- [Exercise goal]: Take the lines in the listing below from the line with "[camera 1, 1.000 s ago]" up to and including the line with "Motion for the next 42" and set them down exactly, skipping pictures and adding nothing.
● ● ●
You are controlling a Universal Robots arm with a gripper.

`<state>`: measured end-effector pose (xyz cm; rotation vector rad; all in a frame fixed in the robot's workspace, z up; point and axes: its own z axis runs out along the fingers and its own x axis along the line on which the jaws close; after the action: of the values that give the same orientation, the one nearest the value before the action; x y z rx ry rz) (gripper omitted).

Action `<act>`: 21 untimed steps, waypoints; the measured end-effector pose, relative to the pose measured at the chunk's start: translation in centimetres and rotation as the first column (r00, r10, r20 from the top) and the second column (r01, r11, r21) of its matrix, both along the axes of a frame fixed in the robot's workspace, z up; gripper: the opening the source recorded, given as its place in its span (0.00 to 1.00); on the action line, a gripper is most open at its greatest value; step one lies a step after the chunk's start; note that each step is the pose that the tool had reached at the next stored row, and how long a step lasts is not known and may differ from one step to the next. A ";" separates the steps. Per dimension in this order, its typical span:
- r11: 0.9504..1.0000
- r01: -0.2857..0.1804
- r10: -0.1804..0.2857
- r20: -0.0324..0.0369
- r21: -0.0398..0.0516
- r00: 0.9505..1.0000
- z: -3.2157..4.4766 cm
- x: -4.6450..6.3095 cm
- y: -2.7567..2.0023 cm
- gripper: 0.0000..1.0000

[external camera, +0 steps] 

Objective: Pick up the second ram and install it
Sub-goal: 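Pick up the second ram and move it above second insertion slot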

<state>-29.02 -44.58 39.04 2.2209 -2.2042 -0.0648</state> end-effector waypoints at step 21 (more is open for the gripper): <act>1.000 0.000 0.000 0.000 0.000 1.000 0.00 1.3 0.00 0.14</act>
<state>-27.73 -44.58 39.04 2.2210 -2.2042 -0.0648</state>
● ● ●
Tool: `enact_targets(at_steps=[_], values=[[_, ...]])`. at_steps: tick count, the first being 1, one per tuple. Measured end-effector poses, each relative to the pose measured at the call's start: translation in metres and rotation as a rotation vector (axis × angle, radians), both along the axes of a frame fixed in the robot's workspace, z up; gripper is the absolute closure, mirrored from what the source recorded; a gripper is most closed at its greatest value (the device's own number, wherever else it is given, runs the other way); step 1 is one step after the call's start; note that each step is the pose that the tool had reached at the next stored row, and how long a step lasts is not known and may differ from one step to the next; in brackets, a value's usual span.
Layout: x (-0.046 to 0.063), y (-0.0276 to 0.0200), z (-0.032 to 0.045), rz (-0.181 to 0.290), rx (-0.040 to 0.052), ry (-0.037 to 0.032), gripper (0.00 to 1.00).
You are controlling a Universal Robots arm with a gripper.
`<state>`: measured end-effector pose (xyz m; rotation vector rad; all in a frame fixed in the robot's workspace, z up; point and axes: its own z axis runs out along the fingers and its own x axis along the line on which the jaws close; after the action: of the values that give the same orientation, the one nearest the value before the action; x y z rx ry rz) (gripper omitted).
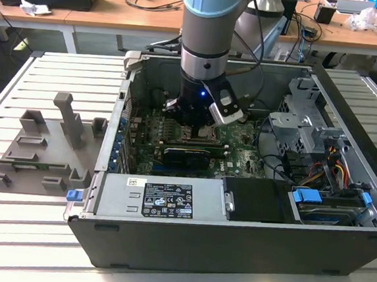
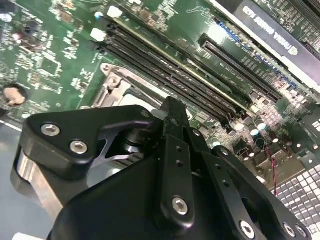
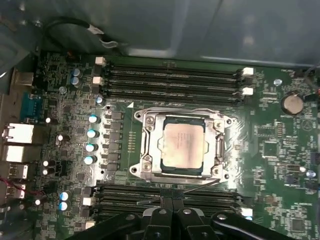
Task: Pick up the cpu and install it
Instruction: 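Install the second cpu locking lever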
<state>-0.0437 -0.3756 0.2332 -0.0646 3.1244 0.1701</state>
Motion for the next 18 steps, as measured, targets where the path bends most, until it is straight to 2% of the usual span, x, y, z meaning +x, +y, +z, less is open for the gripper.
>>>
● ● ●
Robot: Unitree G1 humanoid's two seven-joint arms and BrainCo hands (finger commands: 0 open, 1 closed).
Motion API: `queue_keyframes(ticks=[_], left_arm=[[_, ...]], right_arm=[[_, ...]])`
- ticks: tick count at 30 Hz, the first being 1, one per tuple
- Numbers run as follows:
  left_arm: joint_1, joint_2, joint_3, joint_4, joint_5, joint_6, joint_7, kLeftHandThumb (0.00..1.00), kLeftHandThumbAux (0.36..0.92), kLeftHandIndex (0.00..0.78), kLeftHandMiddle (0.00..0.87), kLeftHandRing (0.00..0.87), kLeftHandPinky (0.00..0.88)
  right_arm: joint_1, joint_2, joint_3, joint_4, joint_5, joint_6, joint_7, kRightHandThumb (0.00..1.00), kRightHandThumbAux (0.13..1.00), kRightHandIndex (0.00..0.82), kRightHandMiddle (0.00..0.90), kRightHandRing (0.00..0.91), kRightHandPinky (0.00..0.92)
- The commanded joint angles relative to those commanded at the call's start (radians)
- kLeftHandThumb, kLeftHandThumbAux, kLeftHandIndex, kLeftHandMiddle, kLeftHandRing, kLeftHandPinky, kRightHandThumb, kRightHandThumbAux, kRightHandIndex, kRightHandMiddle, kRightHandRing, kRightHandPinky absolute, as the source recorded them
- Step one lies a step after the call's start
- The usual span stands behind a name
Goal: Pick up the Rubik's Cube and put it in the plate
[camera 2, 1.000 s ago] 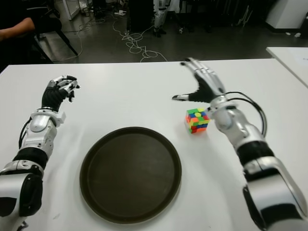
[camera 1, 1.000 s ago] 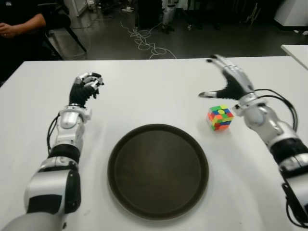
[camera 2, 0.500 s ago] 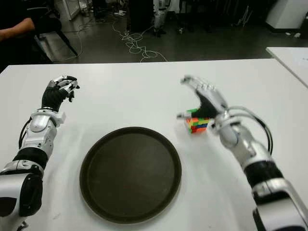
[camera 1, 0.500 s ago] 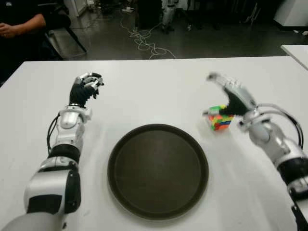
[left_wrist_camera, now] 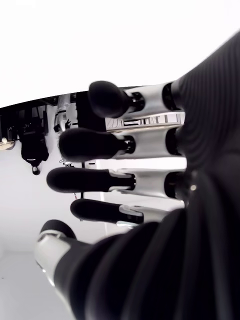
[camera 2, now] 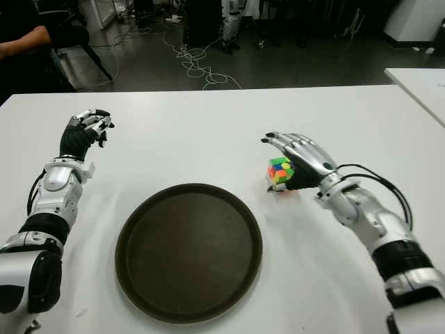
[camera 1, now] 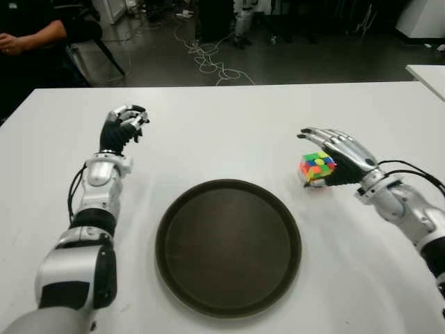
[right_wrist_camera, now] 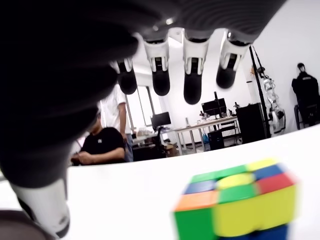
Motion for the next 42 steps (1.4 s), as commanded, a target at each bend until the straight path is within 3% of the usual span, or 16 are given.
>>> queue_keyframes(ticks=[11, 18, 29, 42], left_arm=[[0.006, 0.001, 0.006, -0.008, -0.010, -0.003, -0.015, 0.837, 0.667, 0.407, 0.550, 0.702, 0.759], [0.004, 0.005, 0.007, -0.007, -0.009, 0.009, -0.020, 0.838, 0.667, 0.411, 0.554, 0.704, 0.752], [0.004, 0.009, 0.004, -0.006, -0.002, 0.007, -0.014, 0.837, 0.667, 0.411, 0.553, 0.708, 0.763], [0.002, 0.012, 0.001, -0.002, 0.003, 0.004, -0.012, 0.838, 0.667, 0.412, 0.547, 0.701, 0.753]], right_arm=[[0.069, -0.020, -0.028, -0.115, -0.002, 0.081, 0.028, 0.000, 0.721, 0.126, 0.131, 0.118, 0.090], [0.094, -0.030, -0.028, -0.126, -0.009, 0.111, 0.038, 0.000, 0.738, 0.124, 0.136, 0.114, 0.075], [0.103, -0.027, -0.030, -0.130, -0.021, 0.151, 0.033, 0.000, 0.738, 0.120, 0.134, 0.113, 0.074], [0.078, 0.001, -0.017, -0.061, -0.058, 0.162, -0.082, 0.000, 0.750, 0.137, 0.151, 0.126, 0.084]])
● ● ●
- [Result below]:
[camera 1, 1.000 s ago] 
[camera 2, 0.500 s ago] 
[camera 1, 0.500 s ago] 
[left_wrist_camera, now] 
[camera 2, now] 
[camera 1, now] 
[right_wrist_camera, now] 
Motion for the next 42 steps (1.4 s), as commanded, a target at each bend until the straight path is within 3% of the usual span, or 16 are given.

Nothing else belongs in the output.